Start of Provided material

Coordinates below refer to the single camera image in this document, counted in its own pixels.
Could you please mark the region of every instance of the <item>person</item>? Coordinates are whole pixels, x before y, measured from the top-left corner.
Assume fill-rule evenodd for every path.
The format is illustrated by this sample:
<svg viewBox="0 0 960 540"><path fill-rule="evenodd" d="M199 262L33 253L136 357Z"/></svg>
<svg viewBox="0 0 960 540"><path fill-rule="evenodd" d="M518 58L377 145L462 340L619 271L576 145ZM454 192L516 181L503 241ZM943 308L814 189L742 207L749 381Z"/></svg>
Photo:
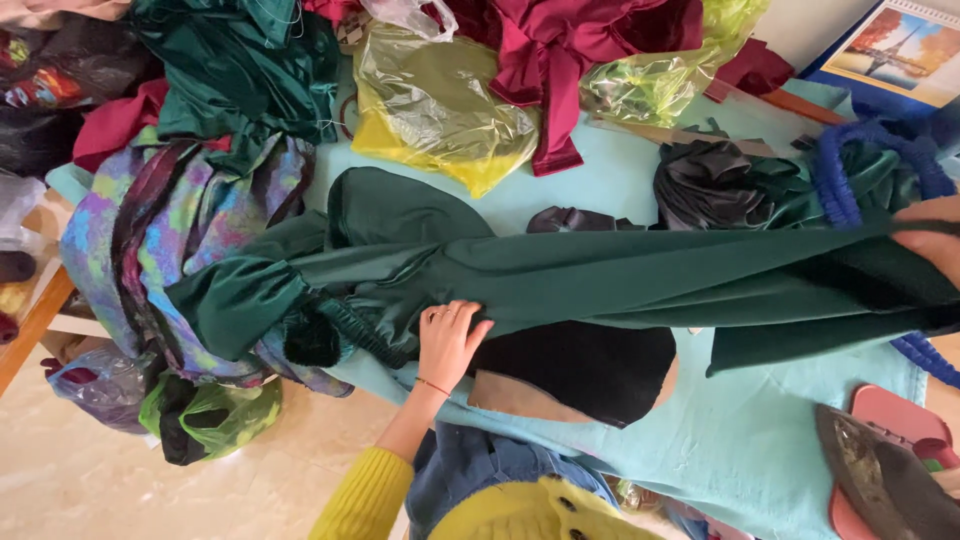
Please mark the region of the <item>person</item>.
<svg viewBox="0 0 960 540"><path fill-rule="evenodd" d="M896 217L960 222L960 196L924 201ZM893 237L960 287L960 238L915 231ZM404 499L411 540L660 539L624 521L599 475L564 456L475 428L437 422L430 429L493 326L483 321L470 330L479 309L455 301L420 315L417 382L347 472L310 539L385 539Z"/></svg>

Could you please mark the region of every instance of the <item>green plastic bag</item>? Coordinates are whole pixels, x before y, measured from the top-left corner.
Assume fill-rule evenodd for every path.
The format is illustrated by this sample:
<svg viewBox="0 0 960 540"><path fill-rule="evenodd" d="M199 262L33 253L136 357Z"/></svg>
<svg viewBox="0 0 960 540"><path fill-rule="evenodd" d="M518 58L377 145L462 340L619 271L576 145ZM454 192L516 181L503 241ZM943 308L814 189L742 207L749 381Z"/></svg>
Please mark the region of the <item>green plastic bag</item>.
<svg viewBox="0 0 960 540"><path fill-rule="evenodd" d="M639 54L597 65L580 80L583 110L670 128L746 43L770 0L704 0L699 49Z"/></svg>
<svg viewBox="0 0 960 540"><path fill-rule="evenodd" d="M147 395L140 408L140 424L164 442L164 454L172 463L174 461L171 461L168 455L167 441L164 440L164 437L169 436L169 432L160 429L160 418L161 411L168 408L164 406L163 389L169 382L179 383L180 380L171 380L176 377L170 373L161 374L158 384ZM197 387L196 395L180 412L180 427L188 436L204 446L208 455L203 457L203 461L216 459L233 453L276 422L282 401L283 392L279 379L255 388L229 388L220 384L201 384ZM227 416L215 428L191 427L185 420L189 415L217 410L225 411ZM187 465L191 462L193 460L178 460L176 464Z"/></svg>

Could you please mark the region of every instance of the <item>yellow cardigan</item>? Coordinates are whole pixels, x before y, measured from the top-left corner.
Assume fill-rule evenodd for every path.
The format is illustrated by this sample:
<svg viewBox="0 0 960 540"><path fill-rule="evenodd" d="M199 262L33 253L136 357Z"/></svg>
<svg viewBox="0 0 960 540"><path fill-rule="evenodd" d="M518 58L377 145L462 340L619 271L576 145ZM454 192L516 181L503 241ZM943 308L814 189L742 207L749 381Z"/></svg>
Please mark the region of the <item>yellow cardigan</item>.
<svg viewBox="0 0 960 540"><path fill-rule="evenodd" d="M310 540L386 540L414 470L397 455L367 448L347 472ZM620 518L616 508L559 476L483 489L446 514L431 540L662 540Z"/></svg>

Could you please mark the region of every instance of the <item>tiled floor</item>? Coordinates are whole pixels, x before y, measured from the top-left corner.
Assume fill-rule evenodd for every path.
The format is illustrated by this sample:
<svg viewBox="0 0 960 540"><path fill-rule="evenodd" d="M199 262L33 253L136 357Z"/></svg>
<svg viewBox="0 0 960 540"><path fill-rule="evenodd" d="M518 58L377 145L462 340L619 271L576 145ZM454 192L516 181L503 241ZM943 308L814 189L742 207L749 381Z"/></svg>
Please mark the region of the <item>tiled floor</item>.
<svg viewBox="0 0 960 540"><path fill-rule="evenodd" d="M35 352L0 399L4 540L303 538L396 410L360 390L339 400L284 383L272 428L235 454L177 467L159 447L55 397L37 365L43 356ZM640 521L685 538L656 519Z"/></svg>

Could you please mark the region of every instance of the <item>yellow plastic bag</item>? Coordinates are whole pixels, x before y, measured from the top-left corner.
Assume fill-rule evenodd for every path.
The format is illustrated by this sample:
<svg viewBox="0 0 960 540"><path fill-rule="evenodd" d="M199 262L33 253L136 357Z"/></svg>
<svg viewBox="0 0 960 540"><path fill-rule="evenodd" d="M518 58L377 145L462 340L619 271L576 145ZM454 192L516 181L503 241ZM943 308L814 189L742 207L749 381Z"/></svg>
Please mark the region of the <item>yellow plastic bag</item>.
<svg viewBox="0 0 960 540"><path fill-rule="evenodd" d="M584 110L637 124L670 128L717 70L746 43L770 0L704 0L699 49L639 54L595 66L580 80Z"/></svg>
<svg viewBox="0 0 960 540"><path fill-rule="evenodd" d="M469 39L426 41L385 24L353 56L360 123L350 147L442 172L482 197L533 156L540 113L504 103L487 83L496 53Z"/></svg>

End of Provided material

A lone number is the expected answer: the count of lines in these entries holding the string "from".

Finished exercise
5